What the exercise asks ->
What comes back must be the data itself, retyped exactly.

□ □ □

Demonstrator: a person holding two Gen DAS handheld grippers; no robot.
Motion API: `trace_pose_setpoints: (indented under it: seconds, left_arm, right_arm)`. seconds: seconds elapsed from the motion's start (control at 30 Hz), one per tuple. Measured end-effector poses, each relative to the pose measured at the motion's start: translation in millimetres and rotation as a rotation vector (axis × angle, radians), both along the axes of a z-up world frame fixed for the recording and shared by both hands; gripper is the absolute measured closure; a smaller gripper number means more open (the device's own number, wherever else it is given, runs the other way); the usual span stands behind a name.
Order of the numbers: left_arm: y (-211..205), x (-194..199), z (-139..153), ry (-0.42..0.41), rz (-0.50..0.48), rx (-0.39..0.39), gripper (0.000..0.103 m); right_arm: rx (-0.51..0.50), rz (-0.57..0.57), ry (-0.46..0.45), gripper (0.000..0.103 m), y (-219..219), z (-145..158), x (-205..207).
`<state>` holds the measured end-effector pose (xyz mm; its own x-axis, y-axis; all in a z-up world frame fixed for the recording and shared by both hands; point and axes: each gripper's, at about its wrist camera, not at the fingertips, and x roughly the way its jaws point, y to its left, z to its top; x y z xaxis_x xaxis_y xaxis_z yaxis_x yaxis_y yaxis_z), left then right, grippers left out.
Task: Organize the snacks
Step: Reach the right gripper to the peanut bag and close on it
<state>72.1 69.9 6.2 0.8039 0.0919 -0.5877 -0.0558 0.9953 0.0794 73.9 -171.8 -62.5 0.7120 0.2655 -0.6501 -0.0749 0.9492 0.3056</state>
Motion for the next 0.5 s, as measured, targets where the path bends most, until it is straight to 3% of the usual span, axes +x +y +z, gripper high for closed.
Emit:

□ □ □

Result below ->
Demonstrator: a person holding two Gen DAS handheld grippers; no robot.
Motion API: `trace_pose_setpoints: (indented under it: seconds, left_arm, right_arm)`. seconds: seconds elapsed from the motion's start (control at 30 Hz), one per tuple. Measured end-effector poses, each relative to the pose measured at the motion's start: translation in millimetres and rotation as a rotation vector (axis × angle, radians), both along the axes of a z-up world frame fixed for the recording and shared by both hands; gripper is the absolute measured closure; a smaller gripper number means more open (the device's own number, wherever else it is given, runs the other way); the usual span stands behind a name.
Order of the numbers: left_arm: y (-211..205), x (-194..199), z (-139..153), ry (-0.42..0.41), rz (-0.50..0.48), rx (-0.39..0.39), gripper (0.000..0.103 m); right_arm: rx (-0.51..0.50), rz (-0.57..0.57), ry (-0.46..0.45), gripper (0.000..0.103 m), y (-219..219), z (-145..158), x (-205..207).
`<state>` holds the measured end-effector pose (xyz mm; its own x-axis, y-axis; all in a z-up world frame fixed for the recording and shared by both hands; point and axes: each gripper's, at about its wrist camera, not at the fingertips, and x roughly the way its jaws point, y to its left, z to its top; x y z xaxis_x xaxis_y xaxis_z yaxis_x yaxis_y yaxis_z), left then right, grippers left out.
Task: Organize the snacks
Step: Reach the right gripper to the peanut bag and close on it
<state>72.1 69.9 6.2 0.8039 0.0919 -0.5877 -0.0558 0.9953 0.0794 73.9 -171.8 -62.5 0.7120 0.2655 -0.6501 -0.0749 0.9492 0.3056</state>
Motion for the next 0.5 s, as measured, targets where the path bends most, until it is straight to 3% of the usual span, axes +x +y +z, gripper high for closed.
Emit:

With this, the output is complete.